# To do:
Whenever a line of the listing contains the string "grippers", return that line.

Segment Start: Provided data

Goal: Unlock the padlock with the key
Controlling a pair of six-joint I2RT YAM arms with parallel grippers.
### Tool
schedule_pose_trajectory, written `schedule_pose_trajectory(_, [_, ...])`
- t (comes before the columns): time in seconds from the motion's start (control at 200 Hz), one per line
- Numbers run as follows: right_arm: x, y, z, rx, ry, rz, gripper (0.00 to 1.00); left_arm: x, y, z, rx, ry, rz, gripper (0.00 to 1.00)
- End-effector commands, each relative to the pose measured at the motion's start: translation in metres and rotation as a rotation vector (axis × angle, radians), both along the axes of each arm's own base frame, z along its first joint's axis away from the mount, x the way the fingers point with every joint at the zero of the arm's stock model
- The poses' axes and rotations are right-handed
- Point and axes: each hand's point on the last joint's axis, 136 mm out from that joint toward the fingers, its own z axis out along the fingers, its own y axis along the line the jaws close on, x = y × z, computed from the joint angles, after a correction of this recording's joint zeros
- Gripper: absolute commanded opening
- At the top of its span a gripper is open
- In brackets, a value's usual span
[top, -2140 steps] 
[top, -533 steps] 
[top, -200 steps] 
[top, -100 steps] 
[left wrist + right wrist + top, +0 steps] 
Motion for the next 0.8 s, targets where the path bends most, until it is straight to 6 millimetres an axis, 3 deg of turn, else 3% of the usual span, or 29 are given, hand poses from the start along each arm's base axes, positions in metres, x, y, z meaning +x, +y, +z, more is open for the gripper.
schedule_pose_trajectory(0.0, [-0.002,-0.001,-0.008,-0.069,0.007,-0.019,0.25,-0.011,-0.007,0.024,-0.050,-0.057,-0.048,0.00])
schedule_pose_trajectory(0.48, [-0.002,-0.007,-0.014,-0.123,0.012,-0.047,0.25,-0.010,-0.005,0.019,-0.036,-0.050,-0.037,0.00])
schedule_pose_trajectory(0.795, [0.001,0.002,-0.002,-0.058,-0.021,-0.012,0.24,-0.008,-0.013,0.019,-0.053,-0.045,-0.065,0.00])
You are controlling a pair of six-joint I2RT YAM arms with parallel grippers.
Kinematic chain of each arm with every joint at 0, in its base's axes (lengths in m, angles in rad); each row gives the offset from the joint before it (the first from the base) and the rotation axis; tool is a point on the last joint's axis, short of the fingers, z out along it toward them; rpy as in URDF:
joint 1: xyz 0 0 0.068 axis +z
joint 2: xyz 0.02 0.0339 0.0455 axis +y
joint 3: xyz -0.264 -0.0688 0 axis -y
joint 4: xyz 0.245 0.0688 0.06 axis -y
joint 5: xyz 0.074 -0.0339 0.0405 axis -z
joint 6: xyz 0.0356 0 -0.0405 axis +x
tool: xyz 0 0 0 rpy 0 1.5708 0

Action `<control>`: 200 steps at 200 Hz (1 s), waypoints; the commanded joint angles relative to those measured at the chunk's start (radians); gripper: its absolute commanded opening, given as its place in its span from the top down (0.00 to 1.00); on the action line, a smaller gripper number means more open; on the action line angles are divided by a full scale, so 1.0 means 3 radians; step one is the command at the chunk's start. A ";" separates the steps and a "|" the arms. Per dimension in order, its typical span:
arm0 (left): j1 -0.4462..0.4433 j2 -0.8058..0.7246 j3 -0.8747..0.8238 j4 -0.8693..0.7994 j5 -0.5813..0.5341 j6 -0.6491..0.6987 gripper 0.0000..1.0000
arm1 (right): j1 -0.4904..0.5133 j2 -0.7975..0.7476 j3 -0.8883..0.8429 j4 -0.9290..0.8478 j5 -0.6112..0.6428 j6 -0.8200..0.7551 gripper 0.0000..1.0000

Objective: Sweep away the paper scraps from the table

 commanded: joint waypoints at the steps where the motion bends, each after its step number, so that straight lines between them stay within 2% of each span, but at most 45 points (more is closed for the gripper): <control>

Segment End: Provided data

# Response to this task:
Controlling a pair of six-joint I2RT YAM arms with parallel grippers.
You are controlling a pair of six-joint I2RT YAM arms with parallel grippers.

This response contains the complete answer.